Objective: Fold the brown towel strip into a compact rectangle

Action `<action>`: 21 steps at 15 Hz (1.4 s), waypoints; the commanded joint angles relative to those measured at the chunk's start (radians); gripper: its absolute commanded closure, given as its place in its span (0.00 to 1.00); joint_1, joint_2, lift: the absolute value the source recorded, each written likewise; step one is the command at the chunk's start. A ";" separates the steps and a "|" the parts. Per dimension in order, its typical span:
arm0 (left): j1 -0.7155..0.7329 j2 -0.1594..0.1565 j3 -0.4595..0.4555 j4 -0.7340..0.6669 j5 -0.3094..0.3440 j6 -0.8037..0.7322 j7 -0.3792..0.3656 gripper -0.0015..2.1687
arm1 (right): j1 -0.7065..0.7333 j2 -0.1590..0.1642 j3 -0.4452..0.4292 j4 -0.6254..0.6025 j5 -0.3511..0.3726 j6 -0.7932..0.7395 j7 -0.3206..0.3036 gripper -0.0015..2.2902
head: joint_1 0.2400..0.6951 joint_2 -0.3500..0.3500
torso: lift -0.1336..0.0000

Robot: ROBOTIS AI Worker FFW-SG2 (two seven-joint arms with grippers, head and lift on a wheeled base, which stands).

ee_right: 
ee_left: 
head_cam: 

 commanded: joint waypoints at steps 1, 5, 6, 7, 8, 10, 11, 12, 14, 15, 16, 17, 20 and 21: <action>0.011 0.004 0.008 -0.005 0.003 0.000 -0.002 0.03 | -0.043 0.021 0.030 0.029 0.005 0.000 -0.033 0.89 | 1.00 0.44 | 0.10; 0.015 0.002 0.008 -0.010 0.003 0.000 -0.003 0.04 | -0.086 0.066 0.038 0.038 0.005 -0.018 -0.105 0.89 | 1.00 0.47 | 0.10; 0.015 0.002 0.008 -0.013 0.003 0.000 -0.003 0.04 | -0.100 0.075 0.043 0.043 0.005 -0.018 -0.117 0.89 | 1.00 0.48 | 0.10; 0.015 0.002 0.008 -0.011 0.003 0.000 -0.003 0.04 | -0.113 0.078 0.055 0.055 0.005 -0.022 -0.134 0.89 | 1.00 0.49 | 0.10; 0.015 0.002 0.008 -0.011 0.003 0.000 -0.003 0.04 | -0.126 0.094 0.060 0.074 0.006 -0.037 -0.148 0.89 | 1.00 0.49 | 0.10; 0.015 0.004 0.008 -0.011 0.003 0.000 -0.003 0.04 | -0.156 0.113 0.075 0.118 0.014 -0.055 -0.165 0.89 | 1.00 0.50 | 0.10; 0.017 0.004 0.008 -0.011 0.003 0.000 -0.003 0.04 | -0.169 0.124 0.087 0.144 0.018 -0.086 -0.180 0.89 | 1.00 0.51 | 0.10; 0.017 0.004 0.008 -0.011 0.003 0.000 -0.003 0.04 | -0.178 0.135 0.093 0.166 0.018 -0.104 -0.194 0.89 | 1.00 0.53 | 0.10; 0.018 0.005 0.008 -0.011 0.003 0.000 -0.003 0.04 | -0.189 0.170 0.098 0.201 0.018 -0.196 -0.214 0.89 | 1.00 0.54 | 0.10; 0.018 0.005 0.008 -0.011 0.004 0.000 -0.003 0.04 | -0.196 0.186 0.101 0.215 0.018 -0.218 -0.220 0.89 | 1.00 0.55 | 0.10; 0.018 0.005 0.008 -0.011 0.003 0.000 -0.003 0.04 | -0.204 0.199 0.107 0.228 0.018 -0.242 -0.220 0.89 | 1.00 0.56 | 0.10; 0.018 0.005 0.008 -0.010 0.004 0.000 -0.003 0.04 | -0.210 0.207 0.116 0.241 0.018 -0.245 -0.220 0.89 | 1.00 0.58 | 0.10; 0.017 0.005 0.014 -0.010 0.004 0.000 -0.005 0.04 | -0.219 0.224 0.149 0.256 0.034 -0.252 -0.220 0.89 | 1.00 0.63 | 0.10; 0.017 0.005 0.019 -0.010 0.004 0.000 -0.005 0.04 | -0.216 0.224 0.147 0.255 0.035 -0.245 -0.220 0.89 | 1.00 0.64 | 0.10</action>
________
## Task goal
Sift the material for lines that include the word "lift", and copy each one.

## Task result
Action `<action>`: 21 steps at 15 Hz (1.4 s), waypoints; the commanded joint angles relative to those measured at the chunk's start (radians); gripper: its absolute commanded closure, given as its place in its span (0.00 to 1.00); joint_1, joint_2, lift: the absolute value the source recorded, each written likewise; step one is the command at the chunk's start. A ";" separates the steps and a "|" the parts. Per dimension in order, its typical span:
torso: lift -0.1336..0.0000
Robot: ROBOTIS AI Worker FFW-SG2 (two seven-joint arms with grippers, head and lift on a wheeled base, which stands).

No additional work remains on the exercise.